** PROBLEM REQUIREMENTS **
Look below for the line that has "[camera_top, +0.000s]"; output exactly from it through the line that has "The picture labelled", and leave the pictures out.

** MATERIAL PROVIDED **
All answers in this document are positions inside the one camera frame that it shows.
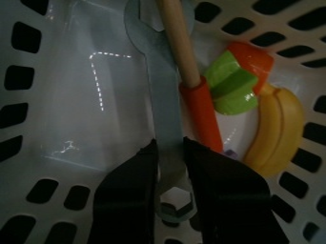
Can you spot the orange and green toy carrot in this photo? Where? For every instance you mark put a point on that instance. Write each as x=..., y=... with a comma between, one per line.
x=235, y=82

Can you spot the yellow toy banana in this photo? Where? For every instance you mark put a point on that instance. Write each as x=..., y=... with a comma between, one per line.
x=275, y=127

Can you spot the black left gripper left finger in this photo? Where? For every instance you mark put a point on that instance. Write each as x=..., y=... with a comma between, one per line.
x=127, y=197

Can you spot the white plastic slotted basket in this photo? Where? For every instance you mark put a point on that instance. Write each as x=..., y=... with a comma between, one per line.
x=76, y=95

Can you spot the wooden stick with orange end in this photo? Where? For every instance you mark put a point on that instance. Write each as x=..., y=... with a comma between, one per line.
x=184, y=54

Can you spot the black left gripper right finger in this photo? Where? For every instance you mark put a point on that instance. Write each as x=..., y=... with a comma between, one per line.
x=232, y=197

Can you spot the grey-blue toy wrench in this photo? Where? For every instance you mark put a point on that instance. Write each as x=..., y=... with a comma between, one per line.
x=163, y=95

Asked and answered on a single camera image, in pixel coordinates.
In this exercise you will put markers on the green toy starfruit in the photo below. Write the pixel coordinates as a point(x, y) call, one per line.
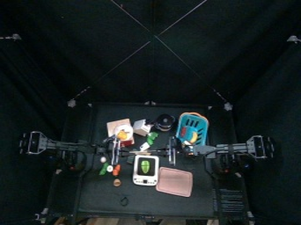
point(146, 167)

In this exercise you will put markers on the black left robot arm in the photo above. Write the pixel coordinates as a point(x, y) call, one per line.
point(59, 145)

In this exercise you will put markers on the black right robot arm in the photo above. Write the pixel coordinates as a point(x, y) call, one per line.
point(230, 148)

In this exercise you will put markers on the dark grey toy piece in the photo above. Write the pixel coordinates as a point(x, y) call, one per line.
point(130, 159)

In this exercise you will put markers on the white and red toy piece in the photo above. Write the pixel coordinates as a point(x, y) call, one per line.
point(187, 143)

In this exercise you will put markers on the small white toy piece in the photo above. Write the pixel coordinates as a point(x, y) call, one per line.
point(145, 146)

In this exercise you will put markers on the yellow orange toy food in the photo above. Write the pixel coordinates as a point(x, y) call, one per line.
point(122, 135)

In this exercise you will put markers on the green leafy toy vegetable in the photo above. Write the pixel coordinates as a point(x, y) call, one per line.
point(151, 137)

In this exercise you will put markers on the white round toy slice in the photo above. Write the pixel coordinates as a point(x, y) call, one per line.
point(110, 168)

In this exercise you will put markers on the orange toy carrot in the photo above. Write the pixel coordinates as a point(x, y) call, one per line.
point(117, 170)

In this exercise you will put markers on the red toy food piece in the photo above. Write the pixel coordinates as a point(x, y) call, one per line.
point(182, 132)

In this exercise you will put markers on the yellow toy banana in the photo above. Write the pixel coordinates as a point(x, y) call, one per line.
point(194, 136)

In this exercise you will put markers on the green toy pea pod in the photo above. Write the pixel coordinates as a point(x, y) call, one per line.
point(103, 169)

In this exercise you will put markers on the white kitchen scale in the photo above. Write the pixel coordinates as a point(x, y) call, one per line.
point(146, 175)

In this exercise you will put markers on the white toy box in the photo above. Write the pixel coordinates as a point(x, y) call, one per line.
point(141, 127)

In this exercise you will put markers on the black toy pot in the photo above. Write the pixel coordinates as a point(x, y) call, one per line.
point(165, 121)

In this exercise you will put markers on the pink cutting board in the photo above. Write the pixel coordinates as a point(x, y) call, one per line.
point(174, 181)

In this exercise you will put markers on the brown toy food piece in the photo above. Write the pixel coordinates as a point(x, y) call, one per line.
point(117, 182)

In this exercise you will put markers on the blue plastic basket orange rim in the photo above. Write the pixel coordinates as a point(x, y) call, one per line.
point(195, 124)

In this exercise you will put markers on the white printed label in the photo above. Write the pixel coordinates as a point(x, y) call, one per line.
point(230, 200)

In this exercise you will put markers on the grey metal frame bracket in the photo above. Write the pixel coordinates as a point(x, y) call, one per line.
point(228, 106)
point(150, 103)
point(293, 38)
point(71, 103)
point(14, 37)

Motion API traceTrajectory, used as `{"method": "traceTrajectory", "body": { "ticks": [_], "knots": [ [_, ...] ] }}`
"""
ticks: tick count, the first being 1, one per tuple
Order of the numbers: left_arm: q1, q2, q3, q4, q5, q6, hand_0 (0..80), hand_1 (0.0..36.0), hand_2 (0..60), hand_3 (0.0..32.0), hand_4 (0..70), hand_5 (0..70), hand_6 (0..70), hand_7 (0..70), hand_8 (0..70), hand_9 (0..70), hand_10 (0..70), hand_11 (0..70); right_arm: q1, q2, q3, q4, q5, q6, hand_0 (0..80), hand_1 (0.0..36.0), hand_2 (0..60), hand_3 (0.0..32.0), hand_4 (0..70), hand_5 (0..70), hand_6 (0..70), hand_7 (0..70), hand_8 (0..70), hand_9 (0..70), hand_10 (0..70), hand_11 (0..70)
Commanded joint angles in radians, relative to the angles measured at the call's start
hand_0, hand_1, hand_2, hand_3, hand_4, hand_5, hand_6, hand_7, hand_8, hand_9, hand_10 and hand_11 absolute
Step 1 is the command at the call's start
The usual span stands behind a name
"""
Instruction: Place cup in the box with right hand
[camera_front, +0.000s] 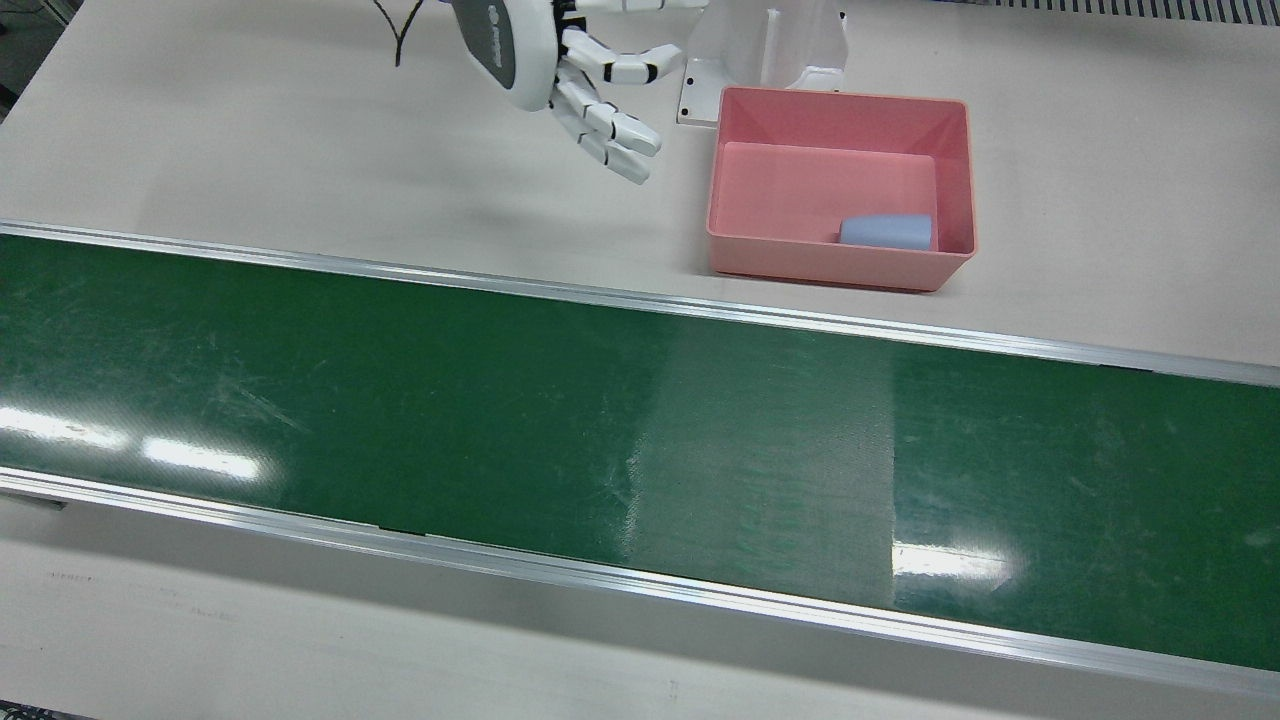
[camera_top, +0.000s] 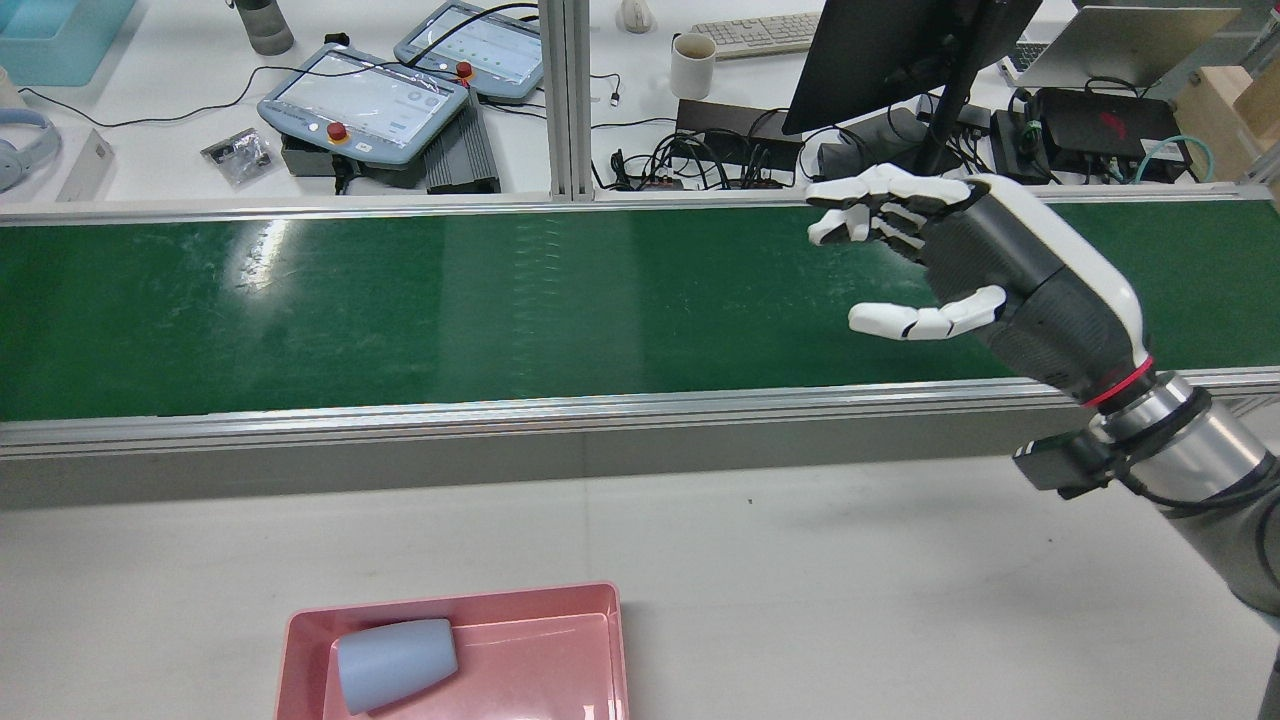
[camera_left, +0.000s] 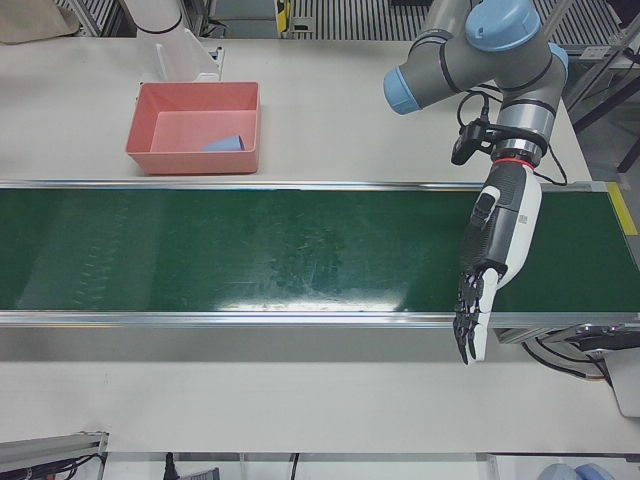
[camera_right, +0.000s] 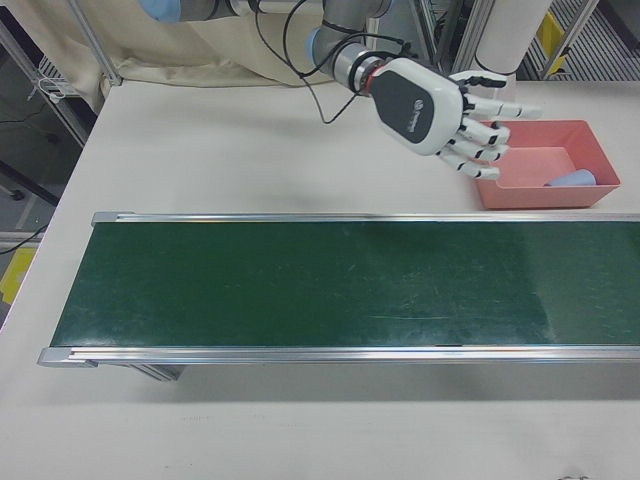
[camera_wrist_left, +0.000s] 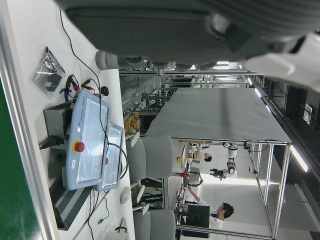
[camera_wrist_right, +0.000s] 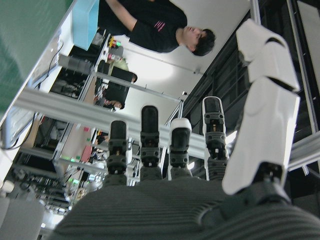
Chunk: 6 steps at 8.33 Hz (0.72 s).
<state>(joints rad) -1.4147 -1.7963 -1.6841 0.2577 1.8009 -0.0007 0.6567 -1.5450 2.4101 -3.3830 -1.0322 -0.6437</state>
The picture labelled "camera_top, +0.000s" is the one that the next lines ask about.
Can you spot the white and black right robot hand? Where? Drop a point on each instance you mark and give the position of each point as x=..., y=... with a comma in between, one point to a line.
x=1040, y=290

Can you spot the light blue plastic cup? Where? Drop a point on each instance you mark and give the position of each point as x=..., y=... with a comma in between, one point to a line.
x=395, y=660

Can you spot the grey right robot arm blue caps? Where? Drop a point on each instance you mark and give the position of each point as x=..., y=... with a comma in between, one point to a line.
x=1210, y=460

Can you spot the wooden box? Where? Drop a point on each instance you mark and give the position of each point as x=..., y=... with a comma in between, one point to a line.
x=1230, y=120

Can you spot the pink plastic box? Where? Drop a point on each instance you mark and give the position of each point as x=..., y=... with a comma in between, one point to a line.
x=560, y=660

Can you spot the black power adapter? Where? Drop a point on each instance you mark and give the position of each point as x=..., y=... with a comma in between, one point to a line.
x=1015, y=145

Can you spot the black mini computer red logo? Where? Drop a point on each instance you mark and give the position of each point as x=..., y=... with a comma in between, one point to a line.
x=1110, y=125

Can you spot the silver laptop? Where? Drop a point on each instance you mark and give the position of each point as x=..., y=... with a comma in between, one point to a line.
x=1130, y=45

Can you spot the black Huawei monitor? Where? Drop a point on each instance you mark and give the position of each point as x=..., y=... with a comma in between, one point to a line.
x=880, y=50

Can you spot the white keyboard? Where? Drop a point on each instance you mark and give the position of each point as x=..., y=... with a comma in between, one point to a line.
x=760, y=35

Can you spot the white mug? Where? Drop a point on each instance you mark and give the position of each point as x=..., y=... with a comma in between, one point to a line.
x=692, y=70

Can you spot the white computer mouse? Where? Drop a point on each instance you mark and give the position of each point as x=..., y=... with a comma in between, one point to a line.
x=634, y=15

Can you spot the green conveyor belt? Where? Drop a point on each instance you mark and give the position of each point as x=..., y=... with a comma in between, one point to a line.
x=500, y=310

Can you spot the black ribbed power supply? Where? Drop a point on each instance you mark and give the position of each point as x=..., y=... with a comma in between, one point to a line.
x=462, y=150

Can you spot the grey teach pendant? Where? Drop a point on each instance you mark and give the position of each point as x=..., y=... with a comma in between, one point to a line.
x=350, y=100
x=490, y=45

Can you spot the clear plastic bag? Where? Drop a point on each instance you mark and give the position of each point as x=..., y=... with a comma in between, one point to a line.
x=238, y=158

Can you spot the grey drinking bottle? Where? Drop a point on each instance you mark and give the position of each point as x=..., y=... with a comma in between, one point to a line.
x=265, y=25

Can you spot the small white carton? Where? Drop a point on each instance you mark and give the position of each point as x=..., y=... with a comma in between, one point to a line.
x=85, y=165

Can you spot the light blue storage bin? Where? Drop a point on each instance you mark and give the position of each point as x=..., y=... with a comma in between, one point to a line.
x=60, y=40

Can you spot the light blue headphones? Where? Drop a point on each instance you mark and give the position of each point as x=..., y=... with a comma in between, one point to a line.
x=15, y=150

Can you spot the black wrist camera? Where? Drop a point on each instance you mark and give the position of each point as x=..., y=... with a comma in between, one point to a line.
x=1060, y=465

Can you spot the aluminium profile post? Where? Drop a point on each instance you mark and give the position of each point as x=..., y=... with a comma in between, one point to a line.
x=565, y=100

** EXERCISE ANSWER **
[camera_top, +0.000s] 
[camera_left, +0.000s] 
[camera_right, +0.000s] 
[camera_wrist_left, +0.000s] 
[camera_wrist_right, +0.000s] 
Chunk: 6 steps at 8.33 Hz (0.72 s).
<state>(joints rad) -1.4147 -1.7963 -1.6841 0.2577 1.8009 -0.0007 0.6567 -1.5450 2.4101 -3.3830 -1.0322 -0.6437</state>
The picture labelled "camera_top, +0.000s" is the one that the next lines ask about.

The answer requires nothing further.